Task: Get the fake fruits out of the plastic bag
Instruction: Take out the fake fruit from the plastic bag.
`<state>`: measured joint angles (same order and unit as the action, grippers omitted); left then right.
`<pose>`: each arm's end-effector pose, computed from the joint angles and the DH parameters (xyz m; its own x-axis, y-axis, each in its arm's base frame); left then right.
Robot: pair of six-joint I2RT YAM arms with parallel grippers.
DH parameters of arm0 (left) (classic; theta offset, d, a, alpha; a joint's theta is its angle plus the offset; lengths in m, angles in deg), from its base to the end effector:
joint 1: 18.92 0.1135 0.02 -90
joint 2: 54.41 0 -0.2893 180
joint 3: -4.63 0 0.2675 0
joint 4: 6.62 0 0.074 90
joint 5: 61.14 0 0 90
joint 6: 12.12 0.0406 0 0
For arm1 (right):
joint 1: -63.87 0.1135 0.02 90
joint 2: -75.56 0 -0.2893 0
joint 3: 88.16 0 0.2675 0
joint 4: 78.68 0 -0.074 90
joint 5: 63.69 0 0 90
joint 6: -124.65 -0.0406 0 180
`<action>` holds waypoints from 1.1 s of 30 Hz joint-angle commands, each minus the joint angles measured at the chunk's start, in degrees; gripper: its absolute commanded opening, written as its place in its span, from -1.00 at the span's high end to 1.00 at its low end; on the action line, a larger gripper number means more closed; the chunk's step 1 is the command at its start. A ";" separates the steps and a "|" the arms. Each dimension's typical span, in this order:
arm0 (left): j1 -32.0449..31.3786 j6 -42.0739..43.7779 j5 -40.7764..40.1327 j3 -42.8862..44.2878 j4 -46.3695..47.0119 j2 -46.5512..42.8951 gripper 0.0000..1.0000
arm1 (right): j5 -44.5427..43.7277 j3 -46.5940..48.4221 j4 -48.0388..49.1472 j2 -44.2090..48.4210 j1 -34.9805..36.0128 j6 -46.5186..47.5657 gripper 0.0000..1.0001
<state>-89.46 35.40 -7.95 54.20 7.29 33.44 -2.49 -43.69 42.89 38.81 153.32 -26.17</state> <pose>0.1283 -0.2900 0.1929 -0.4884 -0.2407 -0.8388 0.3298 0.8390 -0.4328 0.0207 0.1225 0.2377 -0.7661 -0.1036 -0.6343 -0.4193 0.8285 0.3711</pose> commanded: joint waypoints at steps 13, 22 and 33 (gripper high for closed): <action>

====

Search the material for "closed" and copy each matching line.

`<action>` holds waypoints from 1.1 s of 30 Hz joint-angle commands, each minus the joint angles measured at the chunk's start, in degrees; gripper: its absolute commanded opening, written as its place in its span, from -1.00 at the span's high end to 1.00 at its low end; on the action line, a larger gripper number means more closed; the chunk's step 1 is the command at its start. A ";" separates the steps and a "|" the arms. Each dimension's typical span, in this order:
<state>-89.46 35.40 -7.95 54.20 7.29 33.44 -2.49 -43.69 42.89 38.81 153.32 -26.17</state> <pose>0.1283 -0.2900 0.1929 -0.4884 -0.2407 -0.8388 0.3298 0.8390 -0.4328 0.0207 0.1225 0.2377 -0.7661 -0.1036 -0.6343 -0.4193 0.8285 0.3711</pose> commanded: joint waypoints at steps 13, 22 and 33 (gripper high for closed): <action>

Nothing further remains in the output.